The embodiment of the present application provides an antenna structure 100, which can better balance antenna gain and back radiation. Please refer to fig. 1 and 2, which are schematic structural diagrams of the antenna structure 100 in a first viewing angle and a second viewing angle according to an embodiment of the present disclosure. The antenna structure 100 includes a dielectric substrate 110, a radiation patch 120, and a coplanar waveguide structure 130, where the coplanar waveguide structure 130 includes a feeding line 134 and a ground plane 132, the radiation patch 120 is attached to one surface of the dielectric substrate 110, the feeding line 134 and the ground plane 132 are attached to the other surface of the dielectric substrate 110, a slot is etched on the ground plane 132, and the feeding line 134 is disposed in the slot.

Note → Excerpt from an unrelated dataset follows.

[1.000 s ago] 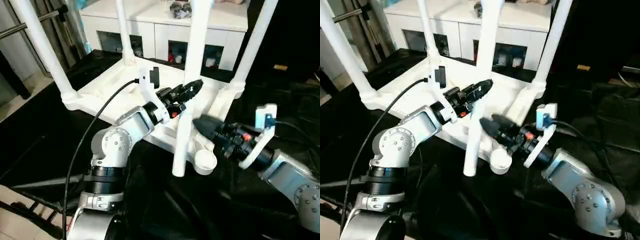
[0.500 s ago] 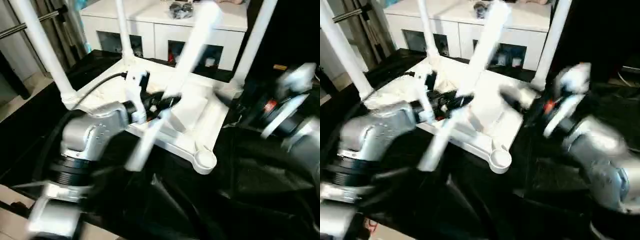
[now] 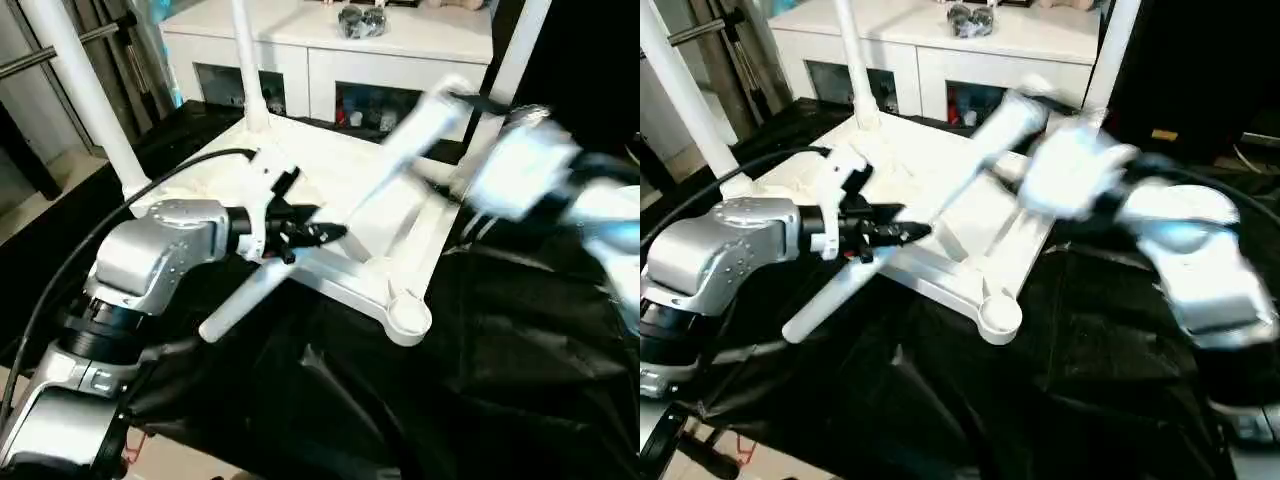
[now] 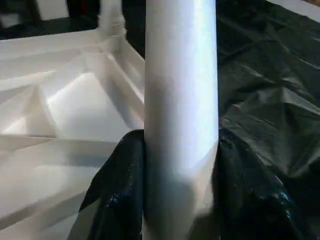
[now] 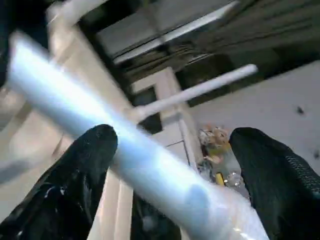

The dielectric substrate 110 is used for mounting the radiation patch 120 and the coplanar waveguide structure 130. In an alternative embodiment, the dielectric substrate 110 may be a substrate made of epoxy resin, FR-4 epoxy fiberglass cloth, teflon, or the like. The specific material selection can be selected according to actual requirements. In an alternative embodiment, the dielectric substrate 110 is an epoxy resin with a dielectric constant of 1. Epoxy resins have outstanding dimensional stability and durability and still have good electrical insulating properties at higher frequencies.
The radiation patch 120 is used to receive or transmit electromagnetic wave signals for communication with other devices. In an alternative embodiment, the radiating patch 120 is attached to the central region of the dielectric substrate 110. It can be understood that, by disposing the radiation patch 120 in the central region of the dielectric substrate 110, the signal radiated by the radiation patch 120 is radiated from the center of the antenna to the periphery, and the distribution is relatively uniform.
Referring to fig. 2 and 3, the coplanar waveguide structure 130 includes a feeding line 134 and a ground plane 132, and a slot is etched on the ground plane 132, and the feeding line 134 is installed in the slot.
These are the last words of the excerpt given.